シティボーイは泣かない。

古い引き出しの奥に、ずっとしまわれていた手紙のような話。

三月(1)

 僕は黄色い電車に揺られながら、芝生の上に露店を出してヨーロッパ雑貨を販売する、隣街の蚤の市に向かっていた。長期休暇に入ると、僕はほとんど人と会わなくなる。といっても、ここまで人と会わないのは大学一年生の夏休み以来だ。一年生の冬には恋人がいて、その次の夏には別の恋人がいた。それからまた冬に別の恋人ができて、次の夏を一緒に過ごした。約3年の間、常に誰かと「ふたり」だった。久しぶりの誰もいない長期休暇は空虚でありつつも、自分の将来のことについて真摯に考えるのに十分な時間を要してくれるので、些か好都合でもあった。池のほとりにある小さなコテージのラブホテルを過ぎると、遠くにSF映画に出てくる月面基地さながらの工場が見えた。白煙を蜃気楼の向こう側へと勢いよく立ち昇らせている。最後に知り合いの顔を見たのは一週間以上も前だ。シェアハウスの住人は全員でグアムへ旅行に行っていたし、大学ではほとんど人を見かけなかった。春休みにもなれば、地方の片隅にあるような大学は些か空虚になる。ただ、もう1ヶ月もすれば新入生の入居が始まるので、引越し業者が忙しなく街を右往左往することだろう。春は出会いと別れの季節。つまりはそういうことだ。

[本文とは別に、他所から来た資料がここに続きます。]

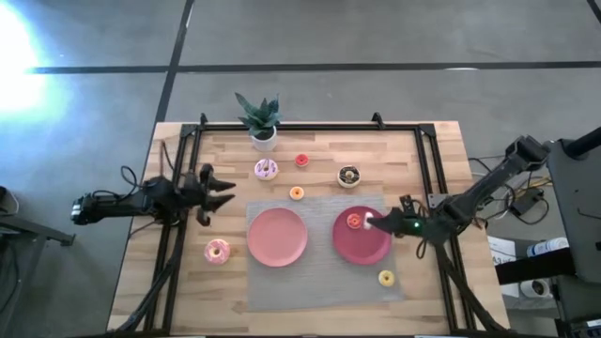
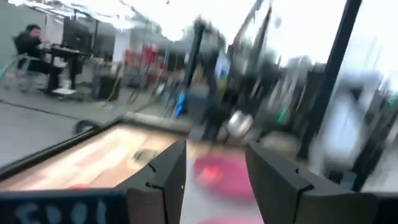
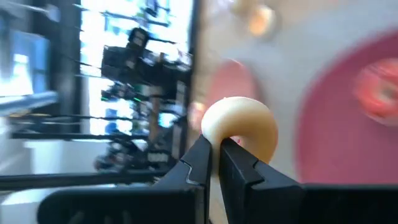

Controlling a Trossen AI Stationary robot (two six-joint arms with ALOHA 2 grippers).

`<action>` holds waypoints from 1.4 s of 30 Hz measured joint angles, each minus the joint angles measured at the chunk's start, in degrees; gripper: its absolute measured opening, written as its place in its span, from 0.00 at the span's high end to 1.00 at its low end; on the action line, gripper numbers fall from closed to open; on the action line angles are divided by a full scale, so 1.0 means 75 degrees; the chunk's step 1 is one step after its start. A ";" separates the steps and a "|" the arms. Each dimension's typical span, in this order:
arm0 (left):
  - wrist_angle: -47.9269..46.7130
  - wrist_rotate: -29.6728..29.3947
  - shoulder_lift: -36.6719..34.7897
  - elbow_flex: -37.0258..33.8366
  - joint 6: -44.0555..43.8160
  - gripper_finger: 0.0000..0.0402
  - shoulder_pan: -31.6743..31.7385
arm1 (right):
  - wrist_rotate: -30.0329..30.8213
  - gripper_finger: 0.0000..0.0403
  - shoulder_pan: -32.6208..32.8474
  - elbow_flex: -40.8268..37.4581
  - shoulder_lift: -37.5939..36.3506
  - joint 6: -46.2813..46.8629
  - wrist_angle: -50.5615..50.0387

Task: Pick & Place donuts
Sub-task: Put the small white donut on the dark pink plate

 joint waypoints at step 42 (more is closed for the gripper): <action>0.3303 -0.1079 0.7387 0.4554 -0.4094 0.65 0.0254 | -0.5287 0.97 -0.5160 0.3763 0.3099 -0.4994 0.3269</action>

 半刻ほどで最寄り駅に着いた。少し汗ばんだ左手に切符を握りしめて改札に向かう。改札からホームに向けて歩いてくる人たちを、ぎこちない足取りで避けながら歩いていると、淡い紅色に咲いた一輪のチューリップを片手に持った、ひとりの女子高生が佇んでいるのが、向かい側のホームに見えた。襟元に白い線の入ったセーラー服は、やや肌寒さの残る潮風に揺られている。卒業式だったのだろう。その手にしている一輪のチューリップは誰かから貰ったものなのか、それとも誰かに渡すものなのか。何れにせよ、あのチューリップが彼女の手もとから離れた瞬間、彼女を通じての何かが旅立つ。それは彼女自身の内にいる「少女」としての輪郭なのかもしれないし、今から次の電車で彼女の元へやってくる誰かかもしれない。

 そう考えている内に、僕の記憶の引き出しがひとつ開いた。極端なほど自然に。